> [Instructions to follow]
The line containing "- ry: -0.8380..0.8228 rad" and every line after it, through the last line of the records, are to be transcribed exactly, and nothing else.

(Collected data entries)
● ● ● ● ●

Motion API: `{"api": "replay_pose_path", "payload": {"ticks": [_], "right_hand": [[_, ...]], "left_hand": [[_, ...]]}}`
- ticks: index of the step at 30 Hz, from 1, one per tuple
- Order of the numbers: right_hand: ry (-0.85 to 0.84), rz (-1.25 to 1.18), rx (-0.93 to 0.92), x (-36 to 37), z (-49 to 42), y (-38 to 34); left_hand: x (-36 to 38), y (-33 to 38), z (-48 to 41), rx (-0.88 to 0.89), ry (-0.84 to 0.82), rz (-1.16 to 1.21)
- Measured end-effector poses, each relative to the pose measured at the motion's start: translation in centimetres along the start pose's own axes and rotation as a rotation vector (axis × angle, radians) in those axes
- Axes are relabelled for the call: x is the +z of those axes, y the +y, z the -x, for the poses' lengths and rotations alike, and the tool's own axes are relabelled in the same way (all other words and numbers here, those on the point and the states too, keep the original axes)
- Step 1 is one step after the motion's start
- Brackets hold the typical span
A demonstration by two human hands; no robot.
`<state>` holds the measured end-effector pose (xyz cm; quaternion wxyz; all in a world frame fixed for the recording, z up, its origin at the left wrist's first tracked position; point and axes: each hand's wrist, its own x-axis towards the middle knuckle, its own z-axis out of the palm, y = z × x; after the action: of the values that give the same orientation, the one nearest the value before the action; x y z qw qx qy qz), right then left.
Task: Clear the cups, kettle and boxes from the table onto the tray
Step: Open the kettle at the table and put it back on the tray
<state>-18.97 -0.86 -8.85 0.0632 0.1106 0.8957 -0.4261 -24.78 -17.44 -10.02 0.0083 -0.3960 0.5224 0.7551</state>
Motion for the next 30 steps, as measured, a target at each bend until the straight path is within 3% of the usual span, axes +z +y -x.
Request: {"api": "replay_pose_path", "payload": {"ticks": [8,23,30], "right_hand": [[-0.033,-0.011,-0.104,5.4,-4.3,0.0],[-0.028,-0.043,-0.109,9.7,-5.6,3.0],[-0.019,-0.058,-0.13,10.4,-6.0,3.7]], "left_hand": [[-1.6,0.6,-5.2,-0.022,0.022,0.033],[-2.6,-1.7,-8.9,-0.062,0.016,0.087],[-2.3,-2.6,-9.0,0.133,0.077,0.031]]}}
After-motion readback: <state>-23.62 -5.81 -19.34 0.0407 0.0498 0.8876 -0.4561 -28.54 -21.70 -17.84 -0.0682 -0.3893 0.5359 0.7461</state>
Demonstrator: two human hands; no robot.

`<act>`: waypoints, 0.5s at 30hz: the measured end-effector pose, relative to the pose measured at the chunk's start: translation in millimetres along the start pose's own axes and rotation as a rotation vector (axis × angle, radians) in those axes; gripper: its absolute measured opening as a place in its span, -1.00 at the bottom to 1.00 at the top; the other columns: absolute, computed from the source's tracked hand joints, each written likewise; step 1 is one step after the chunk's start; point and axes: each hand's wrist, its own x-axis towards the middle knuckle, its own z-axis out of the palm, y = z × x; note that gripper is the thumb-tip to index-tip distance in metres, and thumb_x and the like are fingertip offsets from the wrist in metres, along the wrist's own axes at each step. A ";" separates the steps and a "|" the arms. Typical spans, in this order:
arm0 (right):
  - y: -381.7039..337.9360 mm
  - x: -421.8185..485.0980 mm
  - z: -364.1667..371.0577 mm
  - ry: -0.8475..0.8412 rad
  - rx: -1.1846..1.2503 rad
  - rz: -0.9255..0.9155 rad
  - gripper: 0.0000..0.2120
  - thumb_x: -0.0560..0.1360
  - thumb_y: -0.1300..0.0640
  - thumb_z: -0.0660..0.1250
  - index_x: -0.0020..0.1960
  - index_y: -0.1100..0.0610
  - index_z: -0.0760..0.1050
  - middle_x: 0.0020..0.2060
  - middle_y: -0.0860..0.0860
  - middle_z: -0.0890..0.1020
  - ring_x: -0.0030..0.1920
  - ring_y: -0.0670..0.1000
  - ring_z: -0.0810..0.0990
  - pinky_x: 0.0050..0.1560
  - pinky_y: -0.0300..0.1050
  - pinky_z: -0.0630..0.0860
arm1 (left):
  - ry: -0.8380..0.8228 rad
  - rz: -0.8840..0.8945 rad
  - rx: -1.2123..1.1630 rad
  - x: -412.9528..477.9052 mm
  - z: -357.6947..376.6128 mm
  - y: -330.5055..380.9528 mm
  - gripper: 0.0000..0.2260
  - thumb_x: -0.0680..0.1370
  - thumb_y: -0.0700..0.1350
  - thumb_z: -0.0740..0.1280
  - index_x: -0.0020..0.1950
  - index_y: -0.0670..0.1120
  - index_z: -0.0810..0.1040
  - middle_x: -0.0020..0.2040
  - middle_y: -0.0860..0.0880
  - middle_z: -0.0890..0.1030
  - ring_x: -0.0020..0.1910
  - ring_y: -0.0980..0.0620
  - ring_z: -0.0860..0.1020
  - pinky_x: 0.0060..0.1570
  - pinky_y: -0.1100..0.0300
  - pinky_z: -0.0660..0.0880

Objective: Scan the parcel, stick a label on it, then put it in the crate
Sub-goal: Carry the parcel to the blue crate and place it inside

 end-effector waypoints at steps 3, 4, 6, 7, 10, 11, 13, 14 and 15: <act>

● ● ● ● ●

> [Task answer]
  - ry: -0.8380..0.8228 rad
  - rz: -0.8840..0.8945 rad
  - rx: -1.2123..1.1630 rad
  - x: -412.9528..477.9052 mm
  - z: -357.6947..376.6128 mm
  - y: -330.5055..380.9528 mm
  - gripper: 0.0000..0.2260
  - thumb_x: -0.0680..0.1370
  - thumb_y: -0.0700..0.1350
  - thumb_z: -0.0740..0.1280
  - index_x: -0.0020..0.1950
  - index_y: -0.0670..0.1120
  - index_z: -0.0810..0.1040
  - middle_x: -0.0020..0.2040
  - middle_y: -0.0860..0.0880
  - middle_z: -0.0890..0.1030
  - ring_x: -0.0020..0.1910
  - ring_y: -0.0980..0.0620
  - ring_z: -0.0860..0.1020
  - pinky_x: 0.0060..0.1570
  - pinky_y: -0.1100..0.0300
  - pinky_z: -0.0660..0.0880

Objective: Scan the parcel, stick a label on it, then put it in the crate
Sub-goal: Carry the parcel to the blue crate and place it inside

 end-effector waypoints at steps 3, 4, 6, 7, 10, 11, 13, 14 and 15: <act>

No additional lines are needed for this answer.